The Rogas has three main components: (1) a hybrid data model, which
integrates graphs with relations so that we have these two types of data
structures respectively for network analysis and relational analysis;
(2) a SQL-like query language, which extends standard SQL with
graph constructing, ranking, clustering, and path finding operations;
(3) a query engine, which is built upon PostgreSQL and can efficiently
process network analysis queries using various graph systems and
their supporting algorithms.
In this Google summer of code project, we add the community search, also
known as local community detection capability to Rogas. We implement the
state-of-the-art algorithms proposed for local community detection for
Rogas.
The work done in the google summer of code includes:
In this section, we study several approaches to local community detection problem and chose the top algorithms that outperform others in terms of efficiency, scalability and accuracy of finding communities.

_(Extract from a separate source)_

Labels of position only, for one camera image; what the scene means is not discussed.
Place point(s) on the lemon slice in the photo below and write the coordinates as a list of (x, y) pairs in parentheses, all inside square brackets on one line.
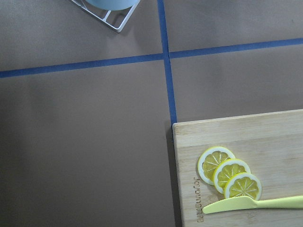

In this section, we choose four algorithms presented for local community detectiona nd implement these algorithms in Python for the project. In particular, we implement local community search using several definitions including k-core, k-truss, k-edge-connected, γ-quasi k-cliques as presented in several papers.
We also present a new approach for local community detection in large-scale networks and devise an efficient algorithm for this problem. Specifically, we propose to use k-edge-connected components for local community detection problem and propose an algorithm using random contractions.
We then provide a through comparison of different algorithms in terms
of their performance on real social networks.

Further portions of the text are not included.